Understand the options to secure the docker.sock.


As in those articles, giving containers the access to docker.sock is a risk.

However there could be cases where we need to deploy a pod such which needs to talk to docker daemon via the socket for monitoring or controlling. For example datadog which mounts the socket via hostPath mount.


OpenShift requires explicit grant of SCC e.g. hostaccess to the service account which runs the pod for the pod to use hostPath, but it is OpenShift proprietary.

I suppose SELinux can be used so that any pods who access the docker socker are required to have a certain label.


I would like to know if my understanding of SELinux label is valid, and what other options would be available.


1 Answer 1


It sounds like you're asking about Kubernetes. PodSecurityPolicy is the Kubernetes upstreamed version of OpenShift's Security Context Constraints (SCC), and can be used to limit access to HostPath volumes. However, there is a known issue with the AllowedPaths implementation, so it is safest to disable HostPath volumes completely for Pods that don't require it.
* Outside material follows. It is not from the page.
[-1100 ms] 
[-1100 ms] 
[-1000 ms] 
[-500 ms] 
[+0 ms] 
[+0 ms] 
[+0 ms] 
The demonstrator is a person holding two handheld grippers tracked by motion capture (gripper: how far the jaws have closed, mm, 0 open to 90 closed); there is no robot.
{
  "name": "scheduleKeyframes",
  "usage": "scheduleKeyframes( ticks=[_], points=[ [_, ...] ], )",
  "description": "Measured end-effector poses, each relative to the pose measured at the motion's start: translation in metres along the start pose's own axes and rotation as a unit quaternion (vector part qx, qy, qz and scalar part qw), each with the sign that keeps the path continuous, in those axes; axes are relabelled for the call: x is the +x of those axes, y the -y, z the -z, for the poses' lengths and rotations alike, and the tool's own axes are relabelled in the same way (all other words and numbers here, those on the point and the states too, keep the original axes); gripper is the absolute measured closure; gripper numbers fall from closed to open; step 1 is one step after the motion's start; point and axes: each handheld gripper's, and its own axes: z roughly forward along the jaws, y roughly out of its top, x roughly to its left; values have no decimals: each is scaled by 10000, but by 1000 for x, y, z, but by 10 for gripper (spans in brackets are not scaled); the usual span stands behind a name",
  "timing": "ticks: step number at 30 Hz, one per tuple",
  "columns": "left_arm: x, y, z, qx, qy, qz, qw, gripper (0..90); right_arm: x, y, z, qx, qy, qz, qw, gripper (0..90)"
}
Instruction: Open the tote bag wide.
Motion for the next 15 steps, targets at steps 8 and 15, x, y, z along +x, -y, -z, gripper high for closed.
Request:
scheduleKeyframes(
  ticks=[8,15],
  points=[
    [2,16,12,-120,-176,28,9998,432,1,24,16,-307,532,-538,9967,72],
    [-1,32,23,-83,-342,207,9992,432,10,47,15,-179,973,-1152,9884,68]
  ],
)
Assuming the docker socket requires root privileges to access, you can also restrict which containers are running as root (don't forget to set no_new_privs, disable AllowPrivilegeEscalation in Kubernetes).

  • kinda out of topic, though for the record: PSP and SCC are two different concepts, though they ensure somewhat the same function. The PodSecurityPolicy type does exist in OpenShift -- and you shouldn't use it. Most outstanding difference being that you'ld grant access to a PSP via a ClusterRoleBinding or RoleBinding, whereas the SCC object definition already includes the list of users/groups/serviceaccounts that may use it.